Глубоко тронул меня также приезд в Лион одного знакомого англичанина. Он был прислан хорошо известным и уважаемым в Англии радикалом Джозефом Коуэном, в семье которого я провел в Лондоне немало счастливых часов в 1882 году. Посланный привез значительную сумму денег, чтобы взять меня на поруки. В то же время он передал мне желание лондонского друга, чтобы я не заботился о судьбе залога и немедленно уезжал из Франции. Каким-то таинственным путем мой знакомый ухитрился даже иметь свободное свидание со мной, то есть личное, а не в клетке за двумя решетками, как я виделся всегда с женой. Он был также сильно взволнован моим отказом принять его предложение, как и я трогательным проявлением дружбы со стороны лица, к которому, как и к его замечательно хорошей жене, я и прежде уже относился с большим уважением.

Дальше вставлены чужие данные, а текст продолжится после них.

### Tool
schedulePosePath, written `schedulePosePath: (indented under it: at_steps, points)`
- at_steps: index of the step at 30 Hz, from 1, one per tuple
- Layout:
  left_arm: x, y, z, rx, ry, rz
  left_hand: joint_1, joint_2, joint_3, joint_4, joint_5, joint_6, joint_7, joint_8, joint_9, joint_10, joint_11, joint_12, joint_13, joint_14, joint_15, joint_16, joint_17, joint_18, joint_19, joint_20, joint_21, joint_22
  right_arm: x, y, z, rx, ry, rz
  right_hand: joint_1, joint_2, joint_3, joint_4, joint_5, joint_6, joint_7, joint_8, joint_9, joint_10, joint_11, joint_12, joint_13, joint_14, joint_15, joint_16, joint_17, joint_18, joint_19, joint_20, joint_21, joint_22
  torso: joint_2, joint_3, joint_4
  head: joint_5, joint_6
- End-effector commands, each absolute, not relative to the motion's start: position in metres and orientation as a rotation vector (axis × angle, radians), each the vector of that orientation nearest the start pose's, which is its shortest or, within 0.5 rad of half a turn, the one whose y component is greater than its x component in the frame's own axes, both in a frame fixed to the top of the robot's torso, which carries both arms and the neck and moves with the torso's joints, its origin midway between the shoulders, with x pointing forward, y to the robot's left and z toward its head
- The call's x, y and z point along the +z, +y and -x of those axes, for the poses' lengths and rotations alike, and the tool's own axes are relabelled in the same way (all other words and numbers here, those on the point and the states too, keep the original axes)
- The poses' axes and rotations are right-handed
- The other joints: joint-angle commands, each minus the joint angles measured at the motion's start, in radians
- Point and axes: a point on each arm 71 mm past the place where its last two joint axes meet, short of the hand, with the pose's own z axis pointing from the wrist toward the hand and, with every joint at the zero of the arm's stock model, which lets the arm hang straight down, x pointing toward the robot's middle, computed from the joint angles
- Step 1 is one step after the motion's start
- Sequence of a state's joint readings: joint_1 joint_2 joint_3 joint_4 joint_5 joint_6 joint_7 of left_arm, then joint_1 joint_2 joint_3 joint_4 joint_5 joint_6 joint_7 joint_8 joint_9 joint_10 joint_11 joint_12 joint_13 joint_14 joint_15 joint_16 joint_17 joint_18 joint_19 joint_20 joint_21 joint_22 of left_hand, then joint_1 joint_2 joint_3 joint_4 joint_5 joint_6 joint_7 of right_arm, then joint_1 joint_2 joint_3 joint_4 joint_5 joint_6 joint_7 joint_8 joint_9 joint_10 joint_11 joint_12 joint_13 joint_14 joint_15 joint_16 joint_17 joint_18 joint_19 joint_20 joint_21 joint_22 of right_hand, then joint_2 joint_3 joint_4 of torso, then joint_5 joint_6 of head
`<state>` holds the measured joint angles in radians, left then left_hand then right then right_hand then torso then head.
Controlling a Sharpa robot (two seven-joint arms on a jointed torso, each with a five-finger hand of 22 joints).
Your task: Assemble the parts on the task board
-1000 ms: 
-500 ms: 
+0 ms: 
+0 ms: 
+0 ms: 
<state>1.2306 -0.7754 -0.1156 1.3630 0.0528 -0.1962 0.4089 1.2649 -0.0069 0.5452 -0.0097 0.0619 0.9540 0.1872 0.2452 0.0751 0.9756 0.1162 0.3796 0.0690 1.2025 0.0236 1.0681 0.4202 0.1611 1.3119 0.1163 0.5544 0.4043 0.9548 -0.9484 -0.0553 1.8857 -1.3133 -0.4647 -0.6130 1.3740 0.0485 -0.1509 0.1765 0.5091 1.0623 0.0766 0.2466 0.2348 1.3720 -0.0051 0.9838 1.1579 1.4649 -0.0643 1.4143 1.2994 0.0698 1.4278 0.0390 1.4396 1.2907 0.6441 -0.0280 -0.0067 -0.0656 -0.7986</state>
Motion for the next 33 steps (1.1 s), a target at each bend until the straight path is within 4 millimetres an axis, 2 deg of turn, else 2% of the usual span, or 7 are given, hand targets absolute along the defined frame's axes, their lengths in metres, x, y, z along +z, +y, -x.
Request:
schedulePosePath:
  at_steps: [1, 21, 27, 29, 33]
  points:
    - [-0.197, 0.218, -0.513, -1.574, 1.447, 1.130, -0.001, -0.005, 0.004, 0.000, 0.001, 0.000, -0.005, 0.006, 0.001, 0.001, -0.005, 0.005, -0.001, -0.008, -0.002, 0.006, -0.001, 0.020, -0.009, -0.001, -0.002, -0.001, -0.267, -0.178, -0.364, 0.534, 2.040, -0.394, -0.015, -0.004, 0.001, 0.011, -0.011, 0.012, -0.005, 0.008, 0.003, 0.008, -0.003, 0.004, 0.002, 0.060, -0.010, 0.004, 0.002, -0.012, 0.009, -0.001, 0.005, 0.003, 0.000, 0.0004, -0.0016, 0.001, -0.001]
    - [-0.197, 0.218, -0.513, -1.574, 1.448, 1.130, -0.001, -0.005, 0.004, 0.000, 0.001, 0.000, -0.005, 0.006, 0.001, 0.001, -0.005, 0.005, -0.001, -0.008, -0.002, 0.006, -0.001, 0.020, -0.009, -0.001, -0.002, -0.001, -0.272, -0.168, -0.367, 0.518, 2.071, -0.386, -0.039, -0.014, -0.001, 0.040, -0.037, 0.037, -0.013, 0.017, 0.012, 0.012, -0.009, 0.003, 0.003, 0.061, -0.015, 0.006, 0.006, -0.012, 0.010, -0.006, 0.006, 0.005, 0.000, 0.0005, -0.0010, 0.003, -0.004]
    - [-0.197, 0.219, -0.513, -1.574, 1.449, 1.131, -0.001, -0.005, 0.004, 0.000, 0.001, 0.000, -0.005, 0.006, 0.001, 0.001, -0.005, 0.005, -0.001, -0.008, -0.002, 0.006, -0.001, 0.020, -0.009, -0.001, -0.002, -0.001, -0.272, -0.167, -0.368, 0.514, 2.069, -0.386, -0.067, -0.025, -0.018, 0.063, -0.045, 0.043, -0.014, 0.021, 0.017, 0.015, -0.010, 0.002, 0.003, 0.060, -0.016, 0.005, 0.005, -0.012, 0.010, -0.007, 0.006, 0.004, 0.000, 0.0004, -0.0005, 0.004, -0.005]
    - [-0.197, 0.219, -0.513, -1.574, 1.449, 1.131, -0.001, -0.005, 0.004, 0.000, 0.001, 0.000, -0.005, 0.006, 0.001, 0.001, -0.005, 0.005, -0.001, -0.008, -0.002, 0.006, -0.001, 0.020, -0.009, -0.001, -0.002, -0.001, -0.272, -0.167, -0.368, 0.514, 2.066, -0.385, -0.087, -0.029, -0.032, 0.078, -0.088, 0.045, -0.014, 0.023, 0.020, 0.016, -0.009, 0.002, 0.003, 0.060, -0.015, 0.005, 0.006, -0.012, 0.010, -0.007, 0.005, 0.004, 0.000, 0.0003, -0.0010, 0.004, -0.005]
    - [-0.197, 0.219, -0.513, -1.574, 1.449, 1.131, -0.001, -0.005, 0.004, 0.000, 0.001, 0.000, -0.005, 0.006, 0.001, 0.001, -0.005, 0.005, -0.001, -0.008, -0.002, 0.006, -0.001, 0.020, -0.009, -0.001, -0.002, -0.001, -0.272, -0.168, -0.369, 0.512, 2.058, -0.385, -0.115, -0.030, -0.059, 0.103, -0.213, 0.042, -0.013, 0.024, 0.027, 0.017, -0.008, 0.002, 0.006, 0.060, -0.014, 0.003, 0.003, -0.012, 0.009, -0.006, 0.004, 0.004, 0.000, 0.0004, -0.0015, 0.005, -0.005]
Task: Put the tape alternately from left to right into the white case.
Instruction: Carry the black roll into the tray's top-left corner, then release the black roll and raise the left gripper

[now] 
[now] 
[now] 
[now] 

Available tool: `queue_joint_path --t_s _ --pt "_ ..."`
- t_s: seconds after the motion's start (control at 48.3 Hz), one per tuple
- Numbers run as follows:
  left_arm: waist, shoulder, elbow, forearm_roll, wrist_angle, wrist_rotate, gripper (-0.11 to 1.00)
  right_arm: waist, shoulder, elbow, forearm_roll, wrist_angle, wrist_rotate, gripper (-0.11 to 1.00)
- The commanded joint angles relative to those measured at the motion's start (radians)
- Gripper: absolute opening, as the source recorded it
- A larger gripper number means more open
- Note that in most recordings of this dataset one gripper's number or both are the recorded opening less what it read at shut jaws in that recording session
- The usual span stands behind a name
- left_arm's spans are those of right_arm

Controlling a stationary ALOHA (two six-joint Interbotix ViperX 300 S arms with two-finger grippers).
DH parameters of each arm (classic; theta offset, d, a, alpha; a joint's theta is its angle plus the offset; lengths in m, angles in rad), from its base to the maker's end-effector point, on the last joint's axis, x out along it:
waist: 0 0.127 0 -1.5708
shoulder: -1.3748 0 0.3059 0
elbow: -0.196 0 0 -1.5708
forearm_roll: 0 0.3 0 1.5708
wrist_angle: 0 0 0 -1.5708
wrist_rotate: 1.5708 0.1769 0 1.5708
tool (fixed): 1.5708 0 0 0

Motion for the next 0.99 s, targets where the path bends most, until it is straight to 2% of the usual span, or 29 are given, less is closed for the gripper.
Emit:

Французское правительство пожелало произвести сильное впечатление на массы большим процессом, но оно не могло преследовать арестованных анархистов за взрывы. Для этого пришлось бы передать разбор дела присяжным, которые, по всей вероятности, оправдали бы нас. Поэтому правительство прибегло к маккиавеллиевскому способу - преследованию за принадлежность к Интернационалу. Во Франции существует закон, изданный немедленно после падения Коммуны, по которому принадлежащие к этой ассоциации могут быть переданы обыкновенному полицейскому суду и могут быть приговорены им до пяти лет тюремного заключения. Полицейский же суд всегда выносит приговор, угодный правительству.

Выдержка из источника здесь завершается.